REPUBLIKA.CO.ID, MESUJI – Terdapat tiga perusahaan kelapa sawit yang beroperasi di Mesuji, yakni PT Tunas Baru Lampung, PT Lambang Jaya, dan PT Barat Selatan Makmur Investindo (BSMI).
Suliyo (61), salah satu Warga Desa Budiaji, Kecamatan Simpang Pematang, Kabupaten Mesuji, Lampung, yang berada di tengah tiga perusahaan sawit itu, mengakui kalau PT BSMI paling bermasalah dibanding dua perusahaan lainnya.
Menurut Suliyo, PT BSMI mulai menggarap lahan pada 1994, dan pada awalnya hanya mengelola lahan inti kelapa sawit sebesar 10.500 hektare (ha). Dalam perjalanannya, perusahaan milik warga Malaysia tersebut melebarkan luas lahan sebanyak 7 ribu ha, yang berada di Desa Kagungan Dalam, Sri Tanjung, dan Nipah Kuning.
Dikatakan Suliyo, ribuan warga asli tiga desa itu sebenarnya legowo ketika lahannya direbut PT BSMI. Pada enam tahun awal, lahan plasma yang diambil alih untuk dikelola PT BSMI tidak mendapatkan bagi hasil. Sebab, warga paham sejak penanaman bibit kelapa sawit hingga berbuah membutuhkan waktu enam bulan.

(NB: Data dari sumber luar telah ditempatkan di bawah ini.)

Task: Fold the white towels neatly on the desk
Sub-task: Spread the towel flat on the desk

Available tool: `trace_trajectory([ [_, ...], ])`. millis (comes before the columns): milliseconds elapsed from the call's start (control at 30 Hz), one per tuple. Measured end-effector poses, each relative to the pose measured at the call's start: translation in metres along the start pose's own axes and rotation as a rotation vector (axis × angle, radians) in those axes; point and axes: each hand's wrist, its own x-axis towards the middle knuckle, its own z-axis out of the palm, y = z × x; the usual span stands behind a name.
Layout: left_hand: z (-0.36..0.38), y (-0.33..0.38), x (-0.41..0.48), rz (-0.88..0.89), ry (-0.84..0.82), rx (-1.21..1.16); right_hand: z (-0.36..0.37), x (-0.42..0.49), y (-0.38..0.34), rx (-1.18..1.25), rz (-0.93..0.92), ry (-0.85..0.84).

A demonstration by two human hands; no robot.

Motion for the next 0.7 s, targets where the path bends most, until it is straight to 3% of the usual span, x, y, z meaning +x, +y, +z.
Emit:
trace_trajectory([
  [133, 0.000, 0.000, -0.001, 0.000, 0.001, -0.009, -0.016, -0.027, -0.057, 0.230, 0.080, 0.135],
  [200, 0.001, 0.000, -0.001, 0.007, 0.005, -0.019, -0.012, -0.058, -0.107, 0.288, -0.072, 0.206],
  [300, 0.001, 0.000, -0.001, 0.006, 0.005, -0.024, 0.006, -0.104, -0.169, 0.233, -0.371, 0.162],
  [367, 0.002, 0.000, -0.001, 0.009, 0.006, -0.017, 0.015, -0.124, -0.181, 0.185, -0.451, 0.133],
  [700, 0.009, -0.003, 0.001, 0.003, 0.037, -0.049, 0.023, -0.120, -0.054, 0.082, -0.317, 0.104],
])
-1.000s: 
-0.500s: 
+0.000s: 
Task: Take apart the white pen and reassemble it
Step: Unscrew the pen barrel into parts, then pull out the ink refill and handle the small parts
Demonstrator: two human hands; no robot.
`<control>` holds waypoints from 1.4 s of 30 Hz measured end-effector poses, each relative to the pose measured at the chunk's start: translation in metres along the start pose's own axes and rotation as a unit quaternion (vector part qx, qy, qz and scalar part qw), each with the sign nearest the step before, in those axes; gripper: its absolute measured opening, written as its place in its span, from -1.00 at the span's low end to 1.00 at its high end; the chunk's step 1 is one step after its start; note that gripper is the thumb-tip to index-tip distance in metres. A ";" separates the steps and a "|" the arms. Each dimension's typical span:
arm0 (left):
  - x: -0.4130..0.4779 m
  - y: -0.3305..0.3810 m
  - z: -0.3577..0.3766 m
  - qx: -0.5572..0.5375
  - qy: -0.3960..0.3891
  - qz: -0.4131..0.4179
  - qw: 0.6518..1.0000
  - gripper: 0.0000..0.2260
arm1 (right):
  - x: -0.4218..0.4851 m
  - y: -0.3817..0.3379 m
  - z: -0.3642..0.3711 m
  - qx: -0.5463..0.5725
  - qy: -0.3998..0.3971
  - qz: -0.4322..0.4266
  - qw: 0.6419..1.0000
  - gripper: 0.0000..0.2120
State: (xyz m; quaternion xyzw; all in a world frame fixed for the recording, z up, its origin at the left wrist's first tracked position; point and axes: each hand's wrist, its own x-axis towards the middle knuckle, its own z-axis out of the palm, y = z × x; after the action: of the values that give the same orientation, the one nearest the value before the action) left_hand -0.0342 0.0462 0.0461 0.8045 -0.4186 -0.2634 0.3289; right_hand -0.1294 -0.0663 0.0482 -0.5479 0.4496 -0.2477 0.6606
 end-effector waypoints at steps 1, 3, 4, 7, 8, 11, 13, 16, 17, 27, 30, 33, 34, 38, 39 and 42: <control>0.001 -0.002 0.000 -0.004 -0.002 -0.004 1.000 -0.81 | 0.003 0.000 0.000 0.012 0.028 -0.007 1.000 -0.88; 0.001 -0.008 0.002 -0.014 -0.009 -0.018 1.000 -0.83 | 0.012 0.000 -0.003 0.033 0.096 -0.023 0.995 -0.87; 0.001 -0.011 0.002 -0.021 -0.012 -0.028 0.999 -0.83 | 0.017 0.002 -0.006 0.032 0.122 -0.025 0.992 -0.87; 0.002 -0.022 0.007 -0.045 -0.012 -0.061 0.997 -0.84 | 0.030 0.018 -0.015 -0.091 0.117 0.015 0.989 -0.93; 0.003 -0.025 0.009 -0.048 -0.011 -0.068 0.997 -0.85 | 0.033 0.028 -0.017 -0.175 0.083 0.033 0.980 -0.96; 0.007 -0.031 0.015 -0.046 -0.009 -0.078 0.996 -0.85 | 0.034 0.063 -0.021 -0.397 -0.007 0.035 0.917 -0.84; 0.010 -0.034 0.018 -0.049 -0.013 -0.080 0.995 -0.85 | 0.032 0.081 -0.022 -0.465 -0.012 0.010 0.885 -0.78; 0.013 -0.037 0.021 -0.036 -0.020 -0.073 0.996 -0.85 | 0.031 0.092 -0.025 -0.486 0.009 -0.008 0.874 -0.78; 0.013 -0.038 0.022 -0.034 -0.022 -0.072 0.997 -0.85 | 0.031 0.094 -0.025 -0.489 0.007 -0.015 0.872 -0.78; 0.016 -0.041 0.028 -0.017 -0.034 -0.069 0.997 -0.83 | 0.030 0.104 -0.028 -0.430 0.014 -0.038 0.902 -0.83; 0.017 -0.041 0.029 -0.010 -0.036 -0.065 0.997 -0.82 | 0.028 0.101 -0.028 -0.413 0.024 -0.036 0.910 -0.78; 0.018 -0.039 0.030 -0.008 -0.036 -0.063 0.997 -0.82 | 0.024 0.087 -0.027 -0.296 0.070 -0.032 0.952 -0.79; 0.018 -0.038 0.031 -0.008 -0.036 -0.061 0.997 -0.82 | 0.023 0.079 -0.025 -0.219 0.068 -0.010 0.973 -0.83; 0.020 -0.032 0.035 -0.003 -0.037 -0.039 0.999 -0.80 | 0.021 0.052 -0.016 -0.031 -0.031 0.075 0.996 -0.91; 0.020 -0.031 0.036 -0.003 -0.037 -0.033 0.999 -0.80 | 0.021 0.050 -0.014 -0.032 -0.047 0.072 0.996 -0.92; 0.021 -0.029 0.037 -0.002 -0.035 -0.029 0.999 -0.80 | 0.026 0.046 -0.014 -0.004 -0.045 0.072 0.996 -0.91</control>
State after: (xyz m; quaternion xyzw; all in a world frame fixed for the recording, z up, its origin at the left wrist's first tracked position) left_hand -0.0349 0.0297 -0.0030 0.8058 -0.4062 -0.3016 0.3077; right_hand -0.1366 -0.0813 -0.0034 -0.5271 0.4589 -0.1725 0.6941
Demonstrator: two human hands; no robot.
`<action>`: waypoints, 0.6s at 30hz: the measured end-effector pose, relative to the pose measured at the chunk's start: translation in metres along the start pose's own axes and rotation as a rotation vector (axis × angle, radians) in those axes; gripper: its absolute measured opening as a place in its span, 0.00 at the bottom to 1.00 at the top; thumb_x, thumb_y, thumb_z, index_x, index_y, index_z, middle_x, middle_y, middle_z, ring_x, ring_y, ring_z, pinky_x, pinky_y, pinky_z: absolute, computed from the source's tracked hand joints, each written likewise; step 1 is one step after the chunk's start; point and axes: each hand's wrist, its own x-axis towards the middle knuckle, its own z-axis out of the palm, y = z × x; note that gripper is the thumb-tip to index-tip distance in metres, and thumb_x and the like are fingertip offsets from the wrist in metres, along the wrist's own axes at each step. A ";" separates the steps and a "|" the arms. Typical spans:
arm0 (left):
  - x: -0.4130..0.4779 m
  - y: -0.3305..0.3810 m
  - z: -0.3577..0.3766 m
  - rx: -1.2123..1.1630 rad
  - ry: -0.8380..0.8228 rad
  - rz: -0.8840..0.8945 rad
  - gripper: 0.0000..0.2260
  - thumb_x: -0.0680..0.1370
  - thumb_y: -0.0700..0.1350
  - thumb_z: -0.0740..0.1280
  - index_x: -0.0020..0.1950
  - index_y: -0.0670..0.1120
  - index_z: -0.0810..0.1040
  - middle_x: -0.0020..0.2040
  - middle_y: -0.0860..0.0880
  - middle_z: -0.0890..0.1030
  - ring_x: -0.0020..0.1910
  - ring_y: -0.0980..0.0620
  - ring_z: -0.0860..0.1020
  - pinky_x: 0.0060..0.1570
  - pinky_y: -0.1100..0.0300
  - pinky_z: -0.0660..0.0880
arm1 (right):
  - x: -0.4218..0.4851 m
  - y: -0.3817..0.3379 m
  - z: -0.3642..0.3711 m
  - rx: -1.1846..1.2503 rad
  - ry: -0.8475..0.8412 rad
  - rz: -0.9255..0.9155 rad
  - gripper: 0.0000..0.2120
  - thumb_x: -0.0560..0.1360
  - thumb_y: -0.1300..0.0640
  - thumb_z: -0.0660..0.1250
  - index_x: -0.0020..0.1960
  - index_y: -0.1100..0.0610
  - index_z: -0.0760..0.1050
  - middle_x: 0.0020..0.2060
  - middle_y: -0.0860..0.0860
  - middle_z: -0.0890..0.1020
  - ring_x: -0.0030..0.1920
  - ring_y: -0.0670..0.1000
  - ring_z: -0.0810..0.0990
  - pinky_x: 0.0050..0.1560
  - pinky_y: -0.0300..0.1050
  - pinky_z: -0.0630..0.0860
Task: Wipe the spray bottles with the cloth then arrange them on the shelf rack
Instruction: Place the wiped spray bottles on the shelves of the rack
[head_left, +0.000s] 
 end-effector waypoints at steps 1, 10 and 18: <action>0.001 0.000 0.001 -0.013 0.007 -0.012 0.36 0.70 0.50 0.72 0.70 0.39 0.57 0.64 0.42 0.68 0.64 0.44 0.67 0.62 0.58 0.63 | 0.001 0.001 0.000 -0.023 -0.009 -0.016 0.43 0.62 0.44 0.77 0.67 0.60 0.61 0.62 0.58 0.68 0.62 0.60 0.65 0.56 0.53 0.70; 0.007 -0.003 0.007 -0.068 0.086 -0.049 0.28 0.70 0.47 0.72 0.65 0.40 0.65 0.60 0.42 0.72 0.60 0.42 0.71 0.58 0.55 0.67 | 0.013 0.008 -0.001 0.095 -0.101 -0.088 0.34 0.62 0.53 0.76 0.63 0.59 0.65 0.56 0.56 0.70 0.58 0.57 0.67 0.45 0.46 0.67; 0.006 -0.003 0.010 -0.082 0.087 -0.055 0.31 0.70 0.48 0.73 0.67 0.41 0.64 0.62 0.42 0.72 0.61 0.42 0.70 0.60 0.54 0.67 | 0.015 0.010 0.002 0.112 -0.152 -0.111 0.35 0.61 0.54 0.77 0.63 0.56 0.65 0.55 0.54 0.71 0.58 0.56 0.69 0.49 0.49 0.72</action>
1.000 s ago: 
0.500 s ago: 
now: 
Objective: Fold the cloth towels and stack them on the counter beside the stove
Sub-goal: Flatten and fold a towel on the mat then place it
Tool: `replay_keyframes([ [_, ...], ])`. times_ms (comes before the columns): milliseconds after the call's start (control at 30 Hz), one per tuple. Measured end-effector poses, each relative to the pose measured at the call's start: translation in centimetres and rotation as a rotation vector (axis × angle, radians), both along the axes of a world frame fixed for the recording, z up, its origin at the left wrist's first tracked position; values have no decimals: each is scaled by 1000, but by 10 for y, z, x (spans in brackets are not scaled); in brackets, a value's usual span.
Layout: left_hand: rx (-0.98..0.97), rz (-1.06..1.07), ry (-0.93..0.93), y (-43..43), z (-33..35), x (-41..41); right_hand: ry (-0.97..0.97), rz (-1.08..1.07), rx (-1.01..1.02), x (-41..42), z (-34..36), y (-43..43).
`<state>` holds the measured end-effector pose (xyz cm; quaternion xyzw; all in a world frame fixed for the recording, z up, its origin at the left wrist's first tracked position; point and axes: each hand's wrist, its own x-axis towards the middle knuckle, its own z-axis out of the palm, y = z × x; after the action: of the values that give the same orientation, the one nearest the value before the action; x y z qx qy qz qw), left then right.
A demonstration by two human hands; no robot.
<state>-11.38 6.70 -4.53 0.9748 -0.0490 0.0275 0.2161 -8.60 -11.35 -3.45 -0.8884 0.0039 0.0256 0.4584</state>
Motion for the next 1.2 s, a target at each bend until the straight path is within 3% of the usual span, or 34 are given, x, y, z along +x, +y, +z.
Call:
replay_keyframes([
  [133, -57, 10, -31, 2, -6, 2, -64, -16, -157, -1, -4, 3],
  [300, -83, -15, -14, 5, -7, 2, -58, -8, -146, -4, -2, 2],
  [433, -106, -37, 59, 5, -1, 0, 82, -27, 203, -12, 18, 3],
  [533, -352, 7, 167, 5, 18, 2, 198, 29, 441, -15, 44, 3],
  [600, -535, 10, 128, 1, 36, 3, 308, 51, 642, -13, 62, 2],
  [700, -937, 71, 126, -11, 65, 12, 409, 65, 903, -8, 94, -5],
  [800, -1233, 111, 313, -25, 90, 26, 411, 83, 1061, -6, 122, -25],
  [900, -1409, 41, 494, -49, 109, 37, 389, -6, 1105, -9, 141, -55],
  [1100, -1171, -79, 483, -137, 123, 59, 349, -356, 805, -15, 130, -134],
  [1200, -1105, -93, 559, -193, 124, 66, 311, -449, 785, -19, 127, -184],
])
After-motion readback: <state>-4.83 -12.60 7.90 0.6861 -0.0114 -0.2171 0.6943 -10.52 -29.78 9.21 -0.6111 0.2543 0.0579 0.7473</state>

Namun, pada awal 2000, mulai muncul gejolak dan tuntutan dari masyarakat untuk mengelola lahan yang berstatus plasma. Tuntutan itu muncul, kata Suliyo, karena selama 17 tahun PT BSMI mengelola lahan adat yang diklaim tiga warga desa, masyarakat di sana tidak pernah menikmati bagi hasil atau diizinkan mengelola lahan plasma.
Suliyo menilai perusahaan tersebut berani mengelola tanah warga karena mendapat persetujuan Pemerintah Kabupaten Tulang Bawang dan Pemerintah Provinsi Lampung. Karena itu, ketika diprotes warga, PT BSMI cuek saja tidak mendengar aspirasi masyarakat yang meminta kompensasi atau pengembalian pengelolaan lahan.
"Warga protes, tuntutan tidak ada juntrungannya. Puncaknya warga membakar kamp PT BSMI setelah protes warga dibalas teror oleh aparat," ungkap Suliyo, Selasa (20/12).
Adapun dua perusahaan kelapa sawit lainnya, juga mengelola lahan milik warga. Namun, lebih transparan dalam memberi bagi hasil setiap bulannya. Dalam sebulan, setidaknya warga yang mengelola lahan sawit seluas 1,250 ha bisa mendapat bagi hasil rata-rata Rp 5 juta. "Karena pembagiannya jelas, dua perusahaan ini tidak ada masalah dengan warga," kata Suliyo.